The slaughter of innocents
MICHAEL COREN/Sun News
November 23rd, 2014
http://www.sunnewsnetwork.ca/sunnews/straighttalk/archives/2014/11/20141123-082725.html
I have walked through the streets of Har Nof several times over the years. It’s a quiet part of Jerusalem, in the far west of the town, distant from the tantrums and trumpeting of the old city and the claustrophobic, though spectacular, narrow streets around the Muslim, Jewish and Christian holy places.
It’s also a direct link, a conduit from the ancient, Talmudic Jewish state to modern Israel. Two thousand years ago it served the Jewish capital as an annex, a suburb, and today one can still see ancient wine presses and the foundations of buildings where Jews worked and lived at the time of scripture. And to think some people doubt this is Jewish land!
It’s also an ultra-orthodox area, a magnet for new immigrants whose only desire is to pray and live in peace to the rhythms of a land where their ancestors lived long before Islam existed or the Palestinians had settled. They are generally apolitical, they do not live in settlements and only the most racist of anti-Zionists would argue that Har Nof was in some way occupied.
But still the innocents were slaughtered – shot and axed to death because they were Jews and identifiable as such.
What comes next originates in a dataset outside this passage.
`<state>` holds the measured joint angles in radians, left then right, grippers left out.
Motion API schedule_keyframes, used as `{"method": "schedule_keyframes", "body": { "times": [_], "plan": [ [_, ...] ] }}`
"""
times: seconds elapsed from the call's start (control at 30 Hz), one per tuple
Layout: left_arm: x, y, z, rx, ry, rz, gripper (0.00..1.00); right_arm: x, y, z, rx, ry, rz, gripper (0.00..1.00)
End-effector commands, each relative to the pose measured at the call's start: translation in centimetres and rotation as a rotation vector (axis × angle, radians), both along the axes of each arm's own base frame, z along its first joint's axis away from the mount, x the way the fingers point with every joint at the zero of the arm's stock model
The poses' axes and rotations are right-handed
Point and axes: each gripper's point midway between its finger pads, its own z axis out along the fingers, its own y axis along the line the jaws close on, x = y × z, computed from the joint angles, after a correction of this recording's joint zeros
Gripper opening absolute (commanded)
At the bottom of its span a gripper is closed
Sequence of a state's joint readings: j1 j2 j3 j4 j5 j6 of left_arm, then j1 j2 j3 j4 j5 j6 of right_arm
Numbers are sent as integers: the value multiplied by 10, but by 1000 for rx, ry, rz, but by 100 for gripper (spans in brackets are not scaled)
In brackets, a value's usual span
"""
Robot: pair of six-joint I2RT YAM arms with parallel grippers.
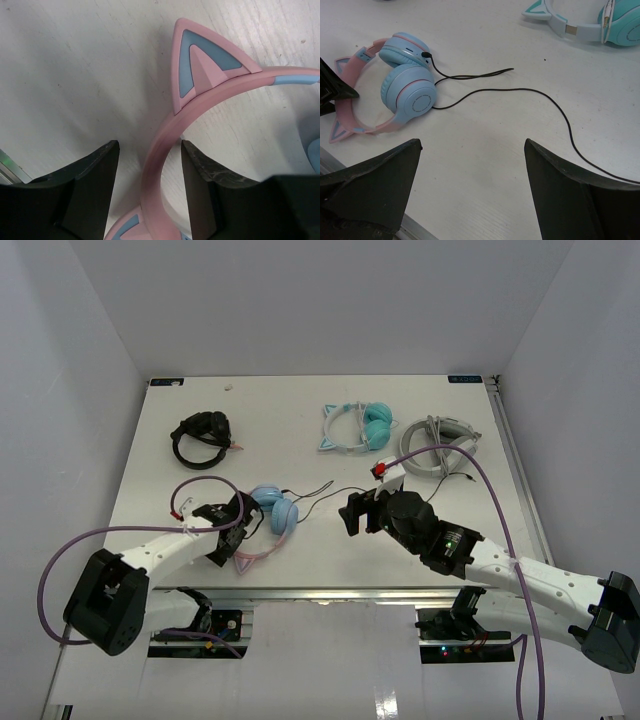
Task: Wrap the headphones
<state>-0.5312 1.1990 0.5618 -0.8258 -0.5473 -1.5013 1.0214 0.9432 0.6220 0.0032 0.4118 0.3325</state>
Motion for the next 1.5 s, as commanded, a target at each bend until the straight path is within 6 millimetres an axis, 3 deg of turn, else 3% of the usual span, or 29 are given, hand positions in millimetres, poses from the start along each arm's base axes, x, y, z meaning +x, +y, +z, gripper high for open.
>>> {"method": "schedule_keyframes", "body": {
  "times": [0.0,0.07,0.17,0.4,0.53,0.67,0.83,0.93,1.03,1.13,1.27,1.4,1.47],
  "plan": [
    [6,-3,-8,-12,3,37,62,2,5,24,61,-48,6,90],
    [6,-3,-11,-12,8,40,59,2,5,24,62,-48,9,90],
    [5,-3,-16,-8,19,45,47,1,6,26,68,-48,14,90],
    [8,-3,-13,-5,6,28,4,1,4,27,72,-51,11,90],
    [22,-9,12,-12,-52,-50,0,0,6,26,71,-47,18,90],
    [48,-22,67,-9,-166,-213,0,0,11,28,61,-51,42,90],
    [45,-20,110,0,-224,-296,0,0,14,41,56,-77,68,90],
    [47,-32,143,-39,-323,-431,0,-8,21,66,67,-120,151,90],
    [47,-47,187,-85,-457,-564,0,-18,23,82,62,-164,231,90],
    [43,-63,267,-144,-630,-685,0,-22,10,127,151,-297,230,90],
    [37,-72,332,-158,-709,-781,0,-30,-7,147,233,-489,233,90],
    [31,-61,360,-98,-692,-794,0,-33,-28,155,263,-590,185,90],
    [27,-56,375,-74,-712,-803,0,-40,-24,156,245,-643,242,90]
  ]
}}
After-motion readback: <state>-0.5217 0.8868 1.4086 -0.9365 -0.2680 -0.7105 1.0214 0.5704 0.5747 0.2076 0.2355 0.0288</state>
But there is more. This was a direct and deliberate example of religious murder. There was no military point to the act of terror, no soldiers were targeted, no guns were stolen, no kidnapping took place. This was Muslim fanatics killing Jews.
The Islamic aspect is vital here. The culprits were not part of Hamas or Islamic Jihad but were affiliated to the PFLP, the Popular Front for the Liberation of Palestine, a group founded by a Greek Orthodox Christian and long committed to Marxism and secular revolution.
The PFLP was always violent and extreme, but the notion that its members would scream the Islamic war cry of “Allahu Akbar” or “God is Great” as they killed rabbis at prayer is extraordinary and it shows how completely Islamist the Palestinian nationalist narrative has become. There was a time when the leadership of the Palestinian cause included many nominal Christians and leftists. That reality is long gone.
Israel’s reaction to the horror has been tempered and controlled, which it has to be. Hamas and their allies are losing influence, having waged a disastrous campaign in Gaza recently. Yet they’re not fools and know that if they can force Israel to attack them, the world will once again embrace the David and Goliath cliché and blame the Jews.
There are, of course, moderate Palestinian voices. A major Ramallah-based journalist wrote on Wednesday that slaughter in a synagogue was no different from slaughter in a mosque and that this was not heroism but criminality. Tragically, his voice is thin and the fanatical scream is thick with blood and gore.
I don’t believe there is very much hope for a so-called two-state solution, but then again there probably never was. The rise of Islamic fundamentalism has muddied the conversation, Israeli settlements have only worsened the relationship, the decay of the Arab status quo elsewhere in the region has unleashed dark and unpredictable forces.
This crime will not be the last. I wish I could say otherwise, but I can’t.